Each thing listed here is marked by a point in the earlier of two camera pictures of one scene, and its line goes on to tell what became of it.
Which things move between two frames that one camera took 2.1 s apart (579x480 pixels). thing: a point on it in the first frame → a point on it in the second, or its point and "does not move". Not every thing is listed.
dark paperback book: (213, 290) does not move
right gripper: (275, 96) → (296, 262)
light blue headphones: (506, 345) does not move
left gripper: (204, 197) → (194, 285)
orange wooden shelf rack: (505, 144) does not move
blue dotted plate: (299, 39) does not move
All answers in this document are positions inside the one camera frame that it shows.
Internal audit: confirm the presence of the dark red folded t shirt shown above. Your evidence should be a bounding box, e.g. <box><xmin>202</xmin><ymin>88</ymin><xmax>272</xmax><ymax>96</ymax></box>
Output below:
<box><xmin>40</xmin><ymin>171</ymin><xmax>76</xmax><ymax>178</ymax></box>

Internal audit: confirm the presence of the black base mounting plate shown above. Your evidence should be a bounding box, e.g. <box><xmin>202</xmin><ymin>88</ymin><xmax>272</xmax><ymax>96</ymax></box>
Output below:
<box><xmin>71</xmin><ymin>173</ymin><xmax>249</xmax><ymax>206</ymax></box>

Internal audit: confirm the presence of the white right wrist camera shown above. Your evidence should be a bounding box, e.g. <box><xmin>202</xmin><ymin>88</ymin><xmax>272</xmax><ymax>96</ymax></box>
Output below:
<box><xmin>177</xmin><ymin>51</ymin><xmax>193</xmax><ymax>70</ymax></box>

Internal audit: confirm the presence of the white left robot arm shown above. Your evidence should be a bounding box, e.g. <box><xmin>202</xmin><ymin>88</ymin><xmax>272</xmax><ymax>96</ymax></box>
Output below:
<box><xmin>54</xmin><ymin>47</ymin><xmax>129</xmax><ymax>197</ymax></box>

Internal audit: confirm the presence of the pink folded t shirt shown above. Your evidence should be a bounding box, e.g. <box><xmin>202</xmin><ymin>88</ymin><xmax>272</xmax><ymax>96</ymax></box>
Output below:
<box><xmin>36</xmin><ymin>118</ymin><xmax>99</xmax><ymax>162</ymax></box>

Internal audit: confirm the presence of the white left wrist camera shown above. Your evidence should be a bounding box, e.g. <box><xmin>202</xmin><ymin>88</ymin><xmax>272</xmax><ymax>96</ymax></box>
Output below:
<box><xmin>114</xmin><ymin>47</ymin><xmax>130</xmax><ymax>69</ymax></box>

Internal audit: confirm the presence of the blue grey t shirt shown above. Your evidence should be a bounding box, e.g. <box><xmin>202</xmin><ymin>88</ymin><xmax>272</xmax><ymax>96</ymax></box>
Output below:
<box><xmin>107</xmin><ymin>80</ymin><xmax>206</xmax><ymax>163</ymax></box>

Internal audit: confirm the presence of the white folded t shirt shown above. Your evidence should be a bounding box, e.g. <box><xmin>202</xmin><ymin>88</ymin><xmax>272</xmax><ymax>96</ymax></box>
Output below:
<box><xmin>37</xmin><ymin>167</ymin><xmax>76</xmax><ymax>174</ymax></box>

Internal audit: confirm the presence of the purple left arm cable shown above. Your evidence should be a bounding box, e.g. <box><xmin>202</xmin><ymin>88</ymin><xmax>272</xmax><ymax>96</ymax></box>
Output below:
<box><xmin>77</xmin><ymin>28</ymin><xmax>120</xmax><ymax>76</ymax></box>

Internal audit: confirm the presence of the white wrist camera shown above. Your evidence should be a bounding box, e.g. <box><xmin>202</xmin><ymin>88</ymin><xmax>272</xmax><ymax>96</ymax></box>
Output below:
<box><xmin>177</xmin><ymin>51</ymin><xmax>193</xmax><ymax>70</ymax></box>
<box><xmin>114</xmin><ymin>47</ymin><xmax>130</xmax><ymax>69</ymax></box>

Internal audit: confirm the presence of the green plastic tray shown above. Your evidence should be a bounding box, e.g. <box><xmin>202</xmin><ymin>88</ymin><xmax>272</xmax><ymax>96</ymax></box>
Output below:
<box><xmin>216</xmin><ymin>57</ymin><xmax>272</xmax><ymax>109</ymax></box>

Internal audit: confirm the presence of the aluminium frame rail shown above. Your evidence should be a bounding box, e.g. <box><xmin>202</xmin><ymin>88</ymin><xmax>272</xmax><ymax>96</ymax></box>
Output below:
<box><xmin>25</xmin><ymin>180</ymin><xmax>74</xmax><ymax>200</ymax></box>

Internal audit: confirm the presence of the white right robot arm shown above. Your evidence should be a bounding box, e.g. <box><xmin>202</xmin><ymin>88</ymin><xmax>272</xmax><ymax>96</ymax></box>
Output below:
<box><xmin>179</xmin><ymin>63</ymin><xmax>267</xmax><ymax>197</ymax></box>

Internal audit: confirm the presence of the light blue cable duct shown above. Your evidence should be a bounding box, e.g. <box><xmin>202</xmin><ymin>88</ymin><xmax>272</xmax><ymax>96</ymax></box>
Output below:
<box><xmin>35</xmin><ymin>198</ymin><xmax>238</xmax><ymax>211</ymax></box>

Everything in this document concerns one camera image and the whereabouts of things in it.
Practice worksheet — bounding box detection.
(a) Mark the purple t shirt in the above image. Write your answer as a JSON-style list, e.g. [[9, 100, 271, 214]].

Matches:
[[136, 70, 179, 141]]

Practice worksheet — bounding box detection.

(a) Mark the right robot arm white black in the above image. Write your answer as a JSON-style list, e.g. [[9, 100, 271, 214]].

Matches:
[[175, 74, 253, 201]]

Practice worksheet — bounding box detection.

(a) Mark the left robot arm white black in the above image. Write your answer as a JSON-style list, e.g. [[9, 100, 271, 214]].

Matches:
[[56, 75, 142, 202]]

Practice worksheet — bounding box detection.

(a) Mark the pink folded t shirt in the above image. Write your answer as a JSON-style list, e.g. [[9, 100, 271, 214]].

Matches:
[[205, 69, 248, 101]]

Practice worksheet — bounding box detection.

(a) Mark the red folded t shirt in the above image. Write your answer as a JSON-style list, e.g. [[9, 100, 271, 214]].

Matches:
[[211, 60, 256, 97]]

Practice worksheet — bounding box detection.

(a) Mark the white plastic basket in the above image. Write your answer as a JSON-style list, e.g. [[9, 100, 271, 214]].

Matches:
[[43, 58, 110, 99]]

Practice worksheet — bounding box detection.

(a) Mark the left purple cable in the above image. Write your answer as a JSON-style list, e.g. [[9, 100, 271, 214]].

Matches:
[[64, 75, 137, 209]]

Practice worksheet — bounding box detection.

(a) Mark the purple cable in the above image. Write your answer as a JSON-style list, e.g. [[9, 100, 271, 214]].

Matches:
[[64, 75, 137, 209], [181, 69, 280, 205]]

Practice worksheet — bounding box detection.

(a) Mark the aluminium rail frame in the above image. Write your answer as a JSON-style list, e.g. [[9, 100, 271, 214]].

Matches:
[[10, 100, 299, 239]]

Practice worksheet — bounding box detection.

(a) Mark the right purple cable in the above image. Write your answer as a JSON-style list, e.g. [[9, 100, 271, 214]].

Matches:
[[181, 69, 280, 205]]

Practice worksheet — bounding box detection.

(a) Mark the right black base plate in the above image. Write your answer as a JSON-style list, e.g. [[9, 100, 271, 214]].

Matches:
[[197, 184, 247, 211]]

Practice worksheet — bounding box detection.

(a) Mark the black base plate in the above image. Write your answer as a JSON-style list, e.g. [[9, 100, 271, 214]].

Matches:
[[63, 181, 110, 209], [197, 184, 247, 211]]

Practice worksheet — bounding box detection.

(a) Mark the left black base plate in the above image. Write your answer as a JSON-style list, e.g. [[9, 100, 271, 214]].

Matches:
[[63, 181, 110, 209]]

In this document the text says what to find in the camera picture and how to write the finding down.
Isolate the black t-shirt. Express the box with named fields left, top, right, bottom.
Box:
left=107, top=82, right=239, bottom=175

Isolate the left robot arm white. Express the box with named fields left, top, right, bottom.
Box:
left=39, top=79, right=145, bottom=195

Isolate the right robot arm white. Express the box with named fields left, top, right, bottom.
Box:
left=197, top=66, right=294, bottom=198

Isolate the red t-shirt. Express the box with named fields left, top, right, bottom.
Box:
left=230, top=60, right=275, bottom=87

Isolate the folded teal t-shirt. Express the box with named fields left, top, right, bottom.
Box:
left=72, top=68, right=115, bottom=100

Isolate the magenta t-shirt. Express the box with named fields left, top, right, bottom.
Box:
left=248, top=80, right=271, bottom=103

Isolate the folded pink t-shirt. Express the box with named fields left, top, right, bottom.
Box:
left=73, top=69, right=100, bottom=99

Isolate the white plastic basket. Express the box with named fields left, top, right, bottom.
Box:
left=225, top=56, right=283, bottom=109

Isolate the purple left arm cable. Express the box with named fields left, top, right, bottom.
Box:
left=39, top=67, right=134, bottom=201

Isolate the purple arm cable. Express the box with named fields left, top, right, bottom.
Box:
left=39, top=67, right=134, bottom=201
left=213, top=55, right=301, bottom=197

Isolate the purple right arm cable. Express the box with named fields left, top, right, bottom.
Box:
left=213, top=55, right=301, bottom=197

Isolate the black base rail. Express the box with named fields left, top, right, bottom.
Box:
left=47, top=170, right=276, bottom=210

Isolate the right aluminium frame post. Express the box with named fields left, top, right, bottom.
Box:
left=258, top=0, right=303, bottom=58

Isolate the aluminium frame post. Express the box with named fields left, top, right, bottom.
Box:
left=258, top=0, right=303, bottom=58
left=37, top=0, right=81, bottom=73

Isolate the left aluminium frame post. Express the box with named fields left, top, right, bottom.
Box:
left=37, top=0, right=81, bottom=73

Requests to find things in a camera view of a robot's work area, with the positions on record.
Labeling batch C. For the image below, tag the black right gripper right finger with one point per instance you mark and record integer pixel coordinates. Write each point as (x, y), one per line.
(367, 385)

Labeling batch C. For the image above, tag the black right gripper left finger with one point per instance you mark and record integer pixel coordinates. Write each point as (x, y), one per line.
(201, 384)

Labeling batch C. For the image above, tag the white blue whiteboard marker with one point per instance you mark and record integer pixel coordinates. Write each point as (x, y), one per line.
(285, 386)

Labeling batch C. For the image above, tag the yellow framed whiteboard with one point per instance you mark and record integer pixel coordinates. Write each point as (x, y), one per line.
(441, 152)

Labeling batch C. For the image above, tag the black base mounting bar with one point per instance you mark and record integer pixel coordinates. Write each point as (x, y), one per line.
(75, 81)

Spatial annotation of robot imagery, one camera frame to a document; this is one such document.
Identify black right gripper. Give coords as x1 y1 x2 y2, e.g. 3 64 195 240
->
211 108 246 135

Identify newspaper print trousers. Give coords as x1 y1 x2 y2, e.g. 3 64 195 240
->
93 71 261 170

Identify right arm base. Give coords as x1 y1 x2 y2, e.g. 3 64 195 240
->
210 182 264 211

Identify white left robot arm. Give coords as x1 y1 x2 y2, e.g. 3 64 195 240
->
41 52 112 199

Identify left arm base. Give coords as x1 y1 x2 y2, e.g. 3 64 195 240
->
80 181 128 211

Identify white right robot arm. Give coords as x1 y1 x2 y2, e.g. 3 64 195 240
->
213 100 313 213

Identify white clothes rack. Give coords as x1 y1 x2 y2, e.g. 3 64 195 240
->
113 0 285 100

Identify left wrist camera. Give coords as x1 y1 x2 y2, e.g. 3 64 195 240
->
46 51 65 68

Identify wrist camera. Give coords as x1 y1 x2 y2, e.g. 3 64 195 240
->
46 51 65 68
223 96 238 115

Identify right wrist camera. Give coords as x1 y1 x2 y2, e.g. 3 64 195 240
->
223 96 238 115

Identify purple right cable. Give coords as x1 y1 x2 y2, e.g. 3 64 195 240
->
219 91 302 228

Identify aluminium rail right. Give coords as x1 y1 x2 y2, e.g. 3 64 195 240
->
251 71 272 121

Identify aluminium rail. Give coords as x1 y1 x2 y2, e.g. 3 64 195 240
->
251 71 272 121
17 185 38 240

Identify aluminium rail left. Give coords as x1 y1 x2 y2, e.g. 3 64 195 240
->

# [Problem description]
Please give an exact copy of the lines above, beginning with the line containing "right gripper: (275, 96) → (296, 262)" and running through the line containing "All answers in", and of no other lines.

# [Response area]
right gripper: (275, 96) → (296, 262)
light blue headphones: (506, 345) does not move
left gripper: (204, 197) → (194, 285)
orange wooden shelf rack: (505, 144) does not move
blue dotted plate: (299, 39) does not move
All answers in this document are positions inside the one camera frame that it shows.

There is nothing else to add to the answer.